Balconies and Eaves, Laurel and Hardy in Chicago and Madrid

Our roving correspondent, architect Iker Gil of MAS Studio, brings to our attention this striking building in Madrid . . .
which, of course, puts us in mind of a slightly taller Chicago variant, Studio/Gang Architect's Aqua tower.
The Madrid building, Edificio en la M-30, is actually a retrofit, by the firm of Jerónimo Junquera-Liliana Obal, of an existing 1.2 million square foot, curtain-walled office tower for the headquarters of Gamesa, a company specializing in sustainable energy technologies and one of the world's largest wind turbine manufacturers.

The Spanish architects share a common vision with Aqua's Jeanne Gang in using the built environment as a reflection of the structures of nature.

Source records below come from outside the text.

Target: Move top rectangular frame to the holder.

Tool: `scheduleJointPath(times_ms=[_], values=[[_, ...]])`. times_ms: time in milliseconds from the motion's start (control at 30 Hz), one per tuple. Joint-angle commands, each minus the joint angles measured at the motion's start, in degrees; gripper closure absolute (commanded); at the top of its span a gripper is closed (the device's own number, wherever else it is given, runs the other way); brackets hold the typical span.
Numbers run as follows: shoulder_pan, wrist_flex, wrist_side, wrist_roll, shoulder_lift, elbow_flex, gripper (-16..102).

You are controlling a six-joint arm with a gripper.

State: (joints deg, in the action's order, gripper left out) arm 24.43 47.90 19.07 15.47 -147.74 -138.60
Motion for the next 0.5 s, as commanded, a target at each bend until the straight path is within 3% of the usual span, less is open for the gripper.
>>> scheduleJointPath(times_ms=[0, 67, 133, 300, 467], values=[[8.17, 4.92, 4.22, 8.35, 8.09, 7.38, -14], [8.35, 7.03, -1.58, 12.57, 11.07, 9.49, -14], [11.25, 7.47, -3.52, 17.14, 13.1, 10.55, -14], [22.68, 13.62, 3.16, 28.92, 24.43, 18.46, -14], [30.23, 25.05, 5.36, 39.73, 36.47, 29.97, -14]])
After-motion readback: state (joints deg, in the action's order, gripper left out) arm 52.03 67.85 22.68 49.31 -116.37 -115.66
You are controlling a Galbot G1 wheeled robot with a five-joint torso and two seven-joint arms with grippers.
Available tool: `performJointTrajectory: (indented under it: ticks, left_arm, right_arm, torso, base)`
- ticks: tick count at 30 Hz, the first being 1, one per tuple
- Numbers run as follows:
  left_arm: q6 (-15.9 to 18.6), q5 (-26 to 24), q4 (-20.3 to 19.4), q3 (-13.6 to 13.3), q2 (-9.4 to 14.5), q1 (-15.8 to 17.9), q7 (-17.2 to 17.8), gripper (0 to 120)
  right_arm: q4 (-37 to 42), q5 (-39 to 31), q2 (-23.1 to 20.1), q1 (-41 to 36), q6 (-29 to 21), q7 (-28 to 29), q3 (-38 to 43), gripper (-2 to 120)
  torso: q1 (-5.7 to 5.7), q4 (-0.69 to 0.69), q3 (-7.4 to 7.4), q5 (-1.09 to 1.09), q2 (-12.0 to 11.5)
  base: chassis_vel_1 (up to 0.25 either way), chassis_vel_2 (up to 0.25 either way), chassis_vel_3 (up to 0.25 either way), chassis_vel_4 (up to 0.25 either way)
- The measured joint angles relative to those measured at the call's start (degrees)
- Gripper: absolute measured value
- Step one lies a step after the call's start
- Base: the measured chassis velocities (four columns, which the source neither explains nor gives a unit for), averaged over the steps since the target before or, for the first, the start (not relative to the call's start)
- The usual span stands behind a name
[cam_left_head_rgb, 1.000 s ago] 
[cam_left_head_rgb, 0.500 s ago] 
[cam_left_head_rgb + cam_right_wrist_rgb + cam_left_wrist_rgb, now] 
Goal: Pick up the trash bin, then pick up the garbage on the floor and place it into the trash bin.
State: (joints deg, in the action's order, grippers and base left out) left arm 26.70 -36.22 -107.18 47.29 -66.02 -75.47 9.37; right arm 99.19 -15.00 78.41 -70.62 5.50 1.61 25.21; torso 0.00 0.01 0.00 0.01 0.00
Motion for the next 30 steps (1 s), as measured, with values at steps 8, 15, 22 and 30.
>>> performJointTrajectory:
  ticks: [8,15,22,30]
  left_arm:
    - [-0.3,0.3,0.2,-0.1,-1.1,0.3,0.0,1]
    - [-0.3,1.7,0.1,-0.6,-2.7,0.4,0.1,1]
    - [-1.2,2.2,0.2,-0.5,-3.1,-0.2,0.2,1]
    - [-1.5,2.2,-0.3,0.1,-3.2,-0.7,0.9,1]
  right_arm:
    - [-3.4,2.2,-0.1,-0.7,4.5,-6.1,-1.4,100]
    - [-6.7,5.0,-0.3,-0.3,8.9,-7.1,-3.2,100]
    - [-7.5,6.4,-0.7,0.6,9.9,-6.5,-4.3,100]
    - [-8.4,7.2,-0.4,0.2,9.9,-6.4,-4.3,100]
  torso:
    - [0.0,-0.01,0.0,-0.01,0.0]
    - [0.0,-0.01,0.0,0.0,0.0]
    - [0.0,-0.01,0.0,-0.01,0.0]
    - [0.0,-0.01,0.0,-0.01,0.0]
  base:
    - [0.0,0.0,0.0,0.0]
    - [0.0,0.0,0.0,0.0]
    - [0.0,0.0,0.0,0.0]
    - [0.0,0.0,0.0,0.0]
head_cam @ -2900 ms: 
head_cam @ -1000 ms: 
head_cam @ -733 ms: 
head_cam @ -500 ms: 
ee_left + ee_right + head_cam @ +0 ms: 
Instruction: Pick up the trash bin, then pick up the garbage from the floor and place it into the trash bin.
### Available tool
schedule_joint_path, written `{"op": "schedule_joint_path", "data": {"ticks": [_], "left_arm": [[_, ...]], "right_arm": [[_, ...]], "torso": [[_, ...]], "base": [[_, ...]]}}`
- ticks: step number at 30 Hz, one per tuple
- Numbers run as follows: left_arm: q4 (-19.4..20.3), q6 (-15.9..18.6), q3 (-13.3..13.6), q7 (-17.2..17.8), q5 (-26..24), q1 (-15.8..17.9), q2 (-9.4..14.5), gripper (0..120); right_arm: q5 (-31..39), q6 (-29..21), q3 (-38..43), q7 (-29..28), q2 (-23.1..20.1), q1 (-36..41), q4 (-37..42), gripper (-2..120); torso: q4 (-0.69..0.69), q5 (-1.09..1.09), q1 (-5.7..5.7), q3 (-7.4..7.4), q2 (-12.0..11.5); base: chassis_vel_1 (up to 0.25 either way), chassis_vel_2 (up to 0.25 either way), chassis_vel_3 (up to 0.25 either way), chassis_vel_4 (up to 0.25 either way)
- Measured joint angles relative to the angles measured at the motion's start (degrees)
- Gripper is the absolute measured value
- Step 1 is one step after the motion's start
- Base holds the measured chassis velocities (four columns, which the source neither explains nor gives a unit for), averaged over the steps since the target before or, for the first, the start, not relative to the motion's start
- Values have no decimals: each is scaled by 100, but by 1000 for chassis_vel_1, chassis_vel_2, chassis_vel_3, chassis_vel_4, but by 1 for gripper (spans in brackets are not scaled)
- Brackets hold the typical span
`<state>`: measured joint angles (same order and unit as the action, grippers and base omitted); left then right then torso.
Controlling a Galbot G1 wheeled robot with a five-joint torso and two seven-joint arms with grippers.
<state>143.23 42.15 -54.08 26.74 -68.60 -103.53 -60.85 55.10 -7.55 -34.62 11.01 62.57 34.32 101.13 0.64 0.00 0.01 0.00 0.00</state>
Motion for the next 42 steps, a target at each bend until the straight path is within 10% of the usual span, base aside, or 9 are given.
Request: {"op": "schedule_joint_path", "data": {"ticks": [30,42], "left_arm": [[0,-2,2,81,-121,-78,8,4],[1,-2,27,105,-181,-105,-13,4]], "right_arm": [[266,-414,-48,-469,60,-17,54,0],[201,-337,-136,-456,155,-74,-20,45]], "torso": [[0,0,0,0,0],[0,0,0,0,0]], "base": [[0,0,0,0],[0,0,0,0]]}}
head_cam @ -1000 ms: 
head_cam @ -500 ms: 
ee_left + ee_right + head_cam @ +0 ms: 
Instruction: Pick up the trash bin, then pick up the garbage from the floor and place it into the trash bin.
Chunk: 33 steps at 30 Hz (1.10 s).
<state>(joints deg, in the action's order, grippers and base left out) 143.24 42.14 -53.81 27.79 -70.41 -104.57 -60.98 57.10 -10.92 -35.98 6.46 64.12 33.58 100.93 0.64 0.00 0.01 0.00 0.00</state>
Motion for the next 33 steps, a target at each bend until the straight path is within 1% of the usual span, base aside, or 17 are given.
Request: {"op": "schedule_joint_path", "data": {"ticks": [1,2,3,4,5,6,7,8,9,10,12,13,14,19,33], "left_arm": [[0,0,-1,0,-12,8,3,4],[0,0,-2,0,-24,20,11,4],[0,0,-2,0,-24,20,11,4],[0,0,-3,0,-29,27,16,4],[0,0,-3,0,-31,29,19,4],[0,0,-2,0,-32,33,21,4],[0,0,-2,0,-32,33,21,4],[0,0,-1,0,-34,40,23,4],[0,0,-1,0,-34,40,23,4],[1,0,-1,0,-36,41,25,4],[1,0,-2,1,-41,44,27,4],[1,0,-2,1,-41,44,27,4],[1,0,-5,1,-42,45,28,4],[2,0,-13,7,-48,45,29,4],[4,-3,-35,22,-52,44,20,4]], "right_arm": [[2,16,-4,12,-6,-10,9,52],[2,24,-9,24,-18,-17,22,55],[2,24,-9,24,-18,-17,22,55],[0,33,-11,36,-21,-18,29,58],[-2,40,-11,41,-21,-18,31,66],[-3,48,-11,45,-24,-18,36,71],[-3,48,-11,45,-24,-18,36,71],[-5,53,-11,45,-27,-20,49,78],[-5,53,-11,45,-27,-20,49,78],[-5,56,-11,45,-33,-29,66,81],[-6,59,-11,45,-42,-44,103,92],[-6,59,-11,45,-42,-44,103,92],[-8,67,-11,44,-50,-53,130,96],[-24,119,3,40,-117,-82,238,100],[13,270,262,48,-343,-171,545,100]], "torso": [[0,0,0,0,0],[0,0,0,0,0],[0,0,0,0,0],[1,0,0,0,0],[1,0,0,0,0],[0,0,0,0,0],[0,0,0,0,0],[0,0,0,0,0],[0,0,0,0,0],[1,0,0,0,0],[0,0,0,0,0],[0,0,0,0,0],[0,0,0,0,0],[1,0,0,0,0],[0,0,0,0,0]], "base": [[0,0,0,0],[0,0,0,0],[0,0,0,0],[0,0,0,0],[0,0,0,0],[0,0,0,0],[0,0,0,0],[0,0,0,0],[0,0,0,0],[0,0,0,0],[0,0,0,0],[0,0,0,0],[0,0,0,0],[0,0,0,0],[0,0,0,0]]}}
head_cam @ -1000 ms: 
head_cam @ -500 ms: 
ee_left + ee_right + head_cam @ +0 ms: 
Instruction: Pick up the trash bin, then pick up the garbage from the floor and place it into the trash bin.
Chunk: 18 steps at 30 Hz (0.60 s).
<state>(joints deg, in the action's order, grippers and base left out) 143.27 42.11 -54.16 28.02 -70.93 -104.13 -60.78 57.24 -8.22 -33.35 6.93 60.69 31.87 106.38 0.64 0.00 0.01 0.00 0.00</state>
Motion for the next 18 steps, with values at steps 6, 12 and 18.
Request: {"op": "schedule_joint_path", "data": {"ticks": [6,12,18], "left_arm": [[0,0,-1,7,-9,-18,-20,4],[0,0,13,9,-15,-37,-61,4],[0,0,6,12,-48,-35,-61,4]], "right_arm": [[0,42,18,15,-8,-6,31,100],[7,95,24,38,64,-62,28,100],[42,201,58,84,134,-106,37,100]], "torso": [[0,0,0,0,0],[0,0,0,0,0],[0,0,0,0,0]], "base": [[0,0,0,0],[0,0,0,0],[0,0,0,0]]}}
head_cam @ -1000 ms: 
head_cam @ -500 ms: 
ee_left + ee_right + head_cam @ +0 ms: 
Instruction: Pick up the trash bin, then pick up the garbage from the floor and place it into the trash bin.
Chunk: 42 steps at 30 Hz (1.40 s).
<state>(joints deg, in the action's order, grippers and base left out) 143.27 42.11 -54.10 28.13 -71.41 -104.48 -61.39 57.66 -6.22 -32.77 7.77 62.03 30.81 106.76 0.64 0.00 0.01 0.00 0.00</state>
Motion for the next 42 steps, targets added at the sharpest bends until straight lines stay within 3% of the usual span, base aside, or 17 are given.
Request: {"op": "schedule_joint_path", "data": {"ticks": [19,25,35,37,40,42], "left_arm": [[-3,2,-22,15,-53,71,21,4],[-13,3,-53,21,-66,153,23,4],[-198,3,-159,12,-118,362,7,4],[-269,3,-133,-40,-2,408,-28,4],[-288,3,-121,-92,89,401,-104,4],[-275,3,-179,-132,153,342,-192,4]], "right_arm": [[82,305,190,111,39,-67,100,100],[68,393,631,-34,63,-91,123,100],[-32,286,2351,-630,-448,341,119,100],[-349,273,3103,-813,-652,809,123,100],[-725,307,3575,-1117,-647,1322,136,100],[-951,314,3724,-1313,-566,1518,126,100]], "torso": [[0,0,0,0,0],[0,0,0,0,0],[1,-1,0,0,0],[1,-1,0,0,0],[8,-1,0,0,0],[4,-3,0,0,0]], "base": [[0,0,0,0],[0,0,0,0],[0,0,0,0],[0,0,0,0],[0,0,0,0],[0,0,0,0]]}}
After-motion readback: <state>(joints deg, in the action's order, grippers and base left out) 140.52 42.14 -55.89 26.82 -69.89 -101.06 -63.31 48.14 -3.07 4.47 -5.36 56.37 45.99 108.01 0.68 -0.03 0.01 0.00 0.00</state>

Gang drew inspiration from stone outcroppings in Michigan; Junquera and Obal see the mountains reflected in urban buildings and the rivers in the city's highways.

The balconies at Aqua and the eaves at M-30 were both designed to provide shading and reduce solar height gain, as well as to set their respective buildings, in Junquera's words, "vibrating with light" in variation day to day and season to season. At M-30, there's also atmospheric lighting at night.
In Madrid, the continuous eaves, made of pre-cast fiber-reinforced concrete, also buffer the offices from street noise - the site is along two major thoroughfares (the M-30 is one of them) which together bring 100,000 cars rushing past the building each day.
In Chicago, the poured-in-place concrete slab balconies, scraped away in places to create sculptural voids of curtain wall, provide views into the city's dense urban forest that would not be available from a rigidly rectangular perimeter.
Isn't it an enormous relief to have Aqua finally wash the sour taste of the once-dominant bunker of the Park Millennium out of the skyline?

7 comments:

Knightridge Overlook said...

There seems to be a meme going around of undulating sides. In addition to the ones you show, Block 37 is being coated with panels that look a bit like the surface of a roiling stream, and there's a newish building over by the AON Center that has an undulating surface as well. I have to say, so far I like all the ones I've seen.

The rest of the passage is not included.